**Action item:**
A copy is needed of each line in the records that has the word "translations".

**Stored dataset items:**
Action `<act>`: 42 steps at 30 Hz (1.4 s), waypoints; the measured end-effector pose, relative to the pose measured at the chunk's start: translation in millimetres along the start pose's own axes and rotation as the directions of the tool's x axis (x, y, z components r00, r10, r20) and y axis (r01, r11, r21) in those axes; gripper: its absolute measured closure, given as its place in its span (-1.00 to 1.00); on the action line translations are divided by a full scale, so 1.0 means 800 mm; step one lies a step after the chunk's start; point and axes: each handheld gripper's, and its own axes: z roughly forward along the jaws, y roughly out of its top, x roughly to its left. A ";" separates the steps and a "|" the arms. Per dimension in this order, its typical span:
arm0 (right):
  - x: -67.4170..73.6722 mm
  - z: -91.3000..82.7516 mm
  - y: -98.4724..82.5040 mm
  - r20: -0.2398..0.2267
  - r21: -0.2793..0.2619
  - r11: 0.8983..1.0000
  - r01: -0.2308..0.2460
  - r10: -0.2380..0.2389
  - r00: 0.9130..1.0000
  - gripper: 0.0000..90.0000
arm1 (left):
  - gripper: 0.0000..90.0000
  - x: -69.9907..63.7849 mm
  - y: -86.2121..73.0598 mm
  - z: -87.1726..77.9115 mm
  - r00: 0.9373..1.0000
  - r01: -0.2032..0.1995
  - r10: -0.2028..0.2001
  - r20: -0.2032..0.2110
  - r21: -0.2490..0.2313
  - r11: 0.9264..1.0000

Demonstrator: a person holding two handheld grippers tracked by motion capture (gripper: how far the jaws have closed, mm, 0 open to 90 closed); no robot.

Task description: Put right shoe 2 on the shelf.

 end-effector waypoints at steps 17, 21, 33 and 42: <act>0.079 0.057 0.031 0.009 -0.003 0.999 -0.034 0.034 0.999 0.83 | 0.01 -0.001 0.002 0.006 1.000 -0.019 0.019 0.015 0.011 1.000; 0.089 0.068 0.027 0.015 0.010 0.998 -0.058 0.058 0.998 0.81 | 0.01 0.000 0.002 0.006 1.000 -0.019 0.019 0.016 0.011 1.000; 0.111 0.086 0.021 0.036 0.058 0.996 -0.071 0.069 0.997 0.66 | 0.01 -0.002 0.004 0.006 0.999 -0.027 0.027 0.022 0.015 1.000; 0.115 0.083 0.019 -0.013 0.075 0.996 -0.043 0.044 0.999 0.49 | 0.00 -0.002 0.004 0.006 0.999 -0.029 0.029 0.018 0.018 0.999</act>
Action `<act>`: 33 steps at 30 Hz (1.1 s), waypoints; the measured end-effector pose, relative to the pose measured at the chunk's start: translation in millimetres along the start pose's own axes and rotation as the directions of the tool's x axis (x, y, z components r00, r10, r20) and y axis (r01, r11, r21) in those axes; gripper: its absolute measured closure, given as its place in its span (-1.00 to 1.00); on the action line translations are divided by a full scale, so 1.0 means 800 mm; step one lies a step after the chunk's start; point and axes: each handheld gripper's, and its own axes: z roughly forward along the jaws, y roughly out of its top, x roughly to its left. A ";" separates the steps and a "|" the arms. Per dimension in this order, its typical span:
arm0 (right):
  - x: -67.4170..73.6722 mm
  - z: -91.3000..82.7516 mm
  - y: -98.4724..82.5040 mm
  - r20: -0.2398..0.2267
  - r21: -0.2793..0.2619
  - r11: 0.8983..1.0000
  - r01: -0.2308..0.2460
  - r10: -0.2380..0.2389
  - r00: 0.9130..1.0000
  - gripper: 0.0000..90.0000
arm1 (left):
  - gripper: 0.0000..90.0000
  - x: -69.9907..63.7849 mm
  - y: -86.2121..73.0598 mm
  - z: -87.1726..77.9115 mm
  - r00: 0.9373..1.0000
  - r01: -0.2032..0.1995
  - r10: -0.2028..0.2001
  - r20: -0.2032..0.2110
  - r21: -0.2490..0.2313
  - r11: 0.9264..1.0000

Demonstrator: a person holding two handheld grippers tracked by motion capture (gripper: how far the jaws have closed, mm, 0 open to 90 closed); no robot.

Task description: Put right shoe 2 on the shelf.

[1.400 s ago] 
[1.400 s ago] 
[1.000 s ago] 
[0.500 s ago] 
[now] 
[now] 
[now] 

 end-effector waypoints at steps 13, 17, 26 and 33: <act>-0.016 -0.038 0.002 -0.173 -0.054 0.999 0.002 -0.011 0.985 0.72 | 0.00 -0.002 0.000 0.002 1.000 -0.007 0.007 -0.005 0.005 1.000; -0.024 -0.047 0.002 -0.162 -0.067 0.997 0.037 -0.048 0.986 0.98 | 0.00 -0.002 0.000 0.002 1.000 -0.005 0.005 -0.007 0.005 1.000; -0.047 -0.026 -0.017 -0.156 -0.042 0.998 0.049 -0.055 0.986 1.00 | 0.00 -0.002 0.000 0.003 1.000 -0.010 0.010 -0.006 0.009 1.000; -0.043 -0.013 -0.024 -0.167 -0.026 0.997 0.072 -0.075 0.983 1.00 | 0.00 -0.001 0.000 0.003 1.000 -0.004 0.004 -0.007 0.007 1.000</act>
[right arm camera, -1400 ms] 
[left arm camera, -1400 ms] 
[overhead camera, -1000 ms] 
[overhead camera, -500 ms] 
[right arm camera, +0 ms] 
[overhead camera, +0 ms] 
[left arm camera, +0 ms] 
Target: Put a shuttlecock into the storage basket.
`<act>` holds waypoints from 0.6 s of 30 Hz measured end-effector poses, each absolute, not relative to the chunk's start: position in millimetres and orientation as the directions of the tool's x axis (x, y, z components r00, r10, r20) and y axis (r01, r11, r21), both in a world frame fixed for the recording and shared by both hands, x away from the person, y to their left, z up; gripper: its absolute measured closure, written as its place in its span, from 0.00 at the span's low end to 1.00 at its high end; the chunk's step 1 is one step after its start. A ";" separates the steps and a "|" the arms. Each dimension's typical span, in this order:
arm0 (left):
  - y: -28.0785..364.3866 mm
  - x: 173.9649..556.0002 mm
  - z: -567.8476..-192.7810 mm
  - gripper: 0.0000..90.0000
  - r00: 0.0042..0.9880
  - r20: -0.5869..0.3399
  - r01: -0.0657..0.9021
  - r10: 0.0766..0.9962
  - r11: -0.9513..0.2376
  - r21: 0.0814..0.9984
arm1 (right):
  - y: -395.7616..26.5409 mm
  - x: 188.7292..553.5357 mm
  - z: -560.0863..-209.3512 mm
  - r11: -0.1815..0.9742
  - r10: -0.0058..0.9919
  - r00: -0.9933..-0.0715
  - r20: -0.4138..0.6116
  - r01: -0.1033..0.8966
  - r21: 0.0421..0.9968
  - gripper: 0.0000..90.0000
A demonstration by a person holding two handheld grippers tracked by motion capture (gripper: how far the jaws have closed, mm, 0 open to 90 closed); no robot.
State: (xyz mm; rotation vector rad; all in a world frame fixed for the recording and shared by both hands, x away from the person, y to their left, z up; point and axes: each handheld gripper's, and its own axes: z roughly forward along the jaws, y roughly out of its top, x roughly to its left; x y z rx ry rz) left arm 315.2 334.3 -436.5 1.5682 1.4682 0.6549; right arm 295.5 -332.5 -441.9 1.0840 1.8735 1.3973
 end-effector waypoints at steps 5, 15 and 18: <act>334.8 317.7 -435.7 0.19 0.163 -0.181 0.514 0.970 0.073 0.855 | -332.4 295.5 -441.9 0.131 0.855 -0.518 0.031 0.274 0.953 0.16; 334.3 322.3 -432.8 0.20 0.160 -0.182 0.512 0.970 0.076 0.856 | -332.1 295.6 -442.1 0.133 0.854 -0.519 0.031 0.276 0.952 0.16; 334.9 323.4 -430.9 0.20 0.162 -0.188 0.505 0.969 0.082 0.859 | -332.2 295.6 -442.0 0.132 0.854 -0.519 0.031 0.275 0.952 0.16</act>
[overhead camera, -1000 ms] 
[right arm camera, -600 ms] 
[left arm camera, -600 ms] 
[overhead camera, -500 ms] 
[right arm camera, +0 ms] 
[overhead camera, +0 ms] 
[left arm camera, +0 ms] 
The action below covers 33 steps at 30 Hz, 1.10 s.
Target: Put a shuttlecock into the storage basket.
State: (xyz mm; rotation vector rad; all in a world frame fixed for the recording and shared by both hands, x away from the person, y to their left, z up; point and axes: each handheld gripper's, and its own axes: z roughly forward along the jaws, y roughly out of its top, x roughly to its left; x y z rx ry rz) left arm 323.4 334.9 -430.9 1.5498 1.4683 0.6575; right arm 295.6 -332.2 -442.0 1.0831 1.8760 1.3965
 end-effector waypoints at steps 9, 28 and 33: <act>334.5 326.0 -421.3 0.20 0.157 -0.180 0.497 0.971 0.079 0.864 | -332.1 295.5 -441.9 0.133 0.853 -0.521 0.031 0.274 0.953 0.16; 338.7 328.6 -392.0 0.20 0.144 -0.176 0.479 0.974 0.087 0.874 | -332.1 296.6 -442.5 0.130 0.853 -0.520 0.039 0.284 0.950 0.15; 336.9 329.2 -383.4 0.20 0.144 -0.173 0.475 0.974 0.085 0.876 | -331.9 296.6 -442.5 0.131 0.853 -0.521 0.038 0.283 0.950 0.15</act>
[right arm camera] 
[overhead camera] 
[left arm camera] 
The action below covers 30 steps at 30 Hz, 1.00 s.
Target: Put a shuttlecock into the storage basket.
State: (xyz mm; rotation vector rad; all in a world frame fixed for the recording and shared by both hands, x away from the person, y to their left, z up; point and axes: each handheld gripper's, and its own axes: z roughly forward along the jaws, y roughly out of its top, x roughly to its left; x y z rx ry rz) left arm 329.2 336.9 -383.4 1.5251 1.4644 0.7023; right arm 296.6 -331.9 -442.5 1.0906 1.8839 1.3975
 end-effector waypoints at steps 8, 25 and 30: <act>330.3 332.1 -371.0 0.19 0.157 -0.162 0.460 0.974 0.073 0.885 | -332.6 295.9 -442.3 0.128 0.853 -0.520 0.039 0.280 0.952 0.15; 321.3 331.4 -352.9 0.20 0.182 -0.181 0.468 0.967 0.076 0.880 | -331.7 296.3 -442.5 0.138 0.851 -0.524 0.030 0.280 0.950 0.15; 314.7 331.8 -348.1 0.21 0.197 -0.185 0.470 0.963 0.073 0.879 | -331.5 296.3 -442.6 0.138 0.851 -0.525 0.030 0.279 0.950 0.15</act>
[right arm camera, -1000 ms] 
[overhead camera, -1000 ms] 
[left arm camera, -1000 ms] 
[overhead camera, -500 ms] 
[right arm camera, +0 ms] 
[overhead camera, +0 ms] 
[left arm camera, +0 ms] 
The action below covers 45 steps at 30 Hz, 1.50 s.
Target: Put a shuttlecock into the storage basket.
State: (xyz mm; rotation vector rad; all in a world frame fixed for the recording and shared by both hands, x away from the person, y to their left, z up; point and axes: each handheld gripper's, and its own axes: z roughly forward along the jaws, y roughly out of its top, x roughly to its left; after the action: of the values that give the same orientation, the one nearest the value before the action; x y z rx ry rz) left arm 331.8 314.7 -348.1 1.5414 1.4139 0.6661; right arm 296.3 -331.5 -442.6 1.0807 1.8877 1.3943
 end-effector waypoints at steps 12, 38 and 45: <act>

**Response to the task:**
Action `<act>`: 42 steps at 30 Hz (1.4 s), waypoints; the measured end-effector pose, relative to the pose measured at the chunk's start: translation in millimetres along the start pose's own axes and rotation as the directions of the tool's x axis (x, y, z components r00, r10, r20) and y axis (r01, r11, r21) in those axes; gripper: its absolute measured closure, given as its place in its span (-1.00 to 1.00); on the action line translations are divided by a full scale, so 1.0 means 800 mm; step one lies a step after the chunk's start; point and axes: each handheld gripper's, and its own axes: z roughly forward along the jaws, y roughly out of its top, x roughly to its left. A ";" separates the steps and a "|" the arms. Per dimension in this order, its typical span:
Action `<act>`: 33 steps at 30 Hz (1.1 s), waypoints; the measured end-effector pose, relative to the pose measured at the chunk's start: translation in millimetres along the start pose's own axes and rotation as the directions of the tool's x axis (x, y, z components r00, r10, r20) and y axis (r01, r11, r21) in those axes; gripper: its absolute measured closure, given as its place in its span (-1.00 to 1.00); on the action line translations are divided by a full scale, so 1.0 means 800 mm; step one lies a step after the chunk's start; point and axes: each handheld gripper's, and its own axes: z roughly forward along the jaws, y roughly out of its top, x roughly to its left. A ";" separates the steps and a "|" the arms. Per dimension in this order, its typical span:

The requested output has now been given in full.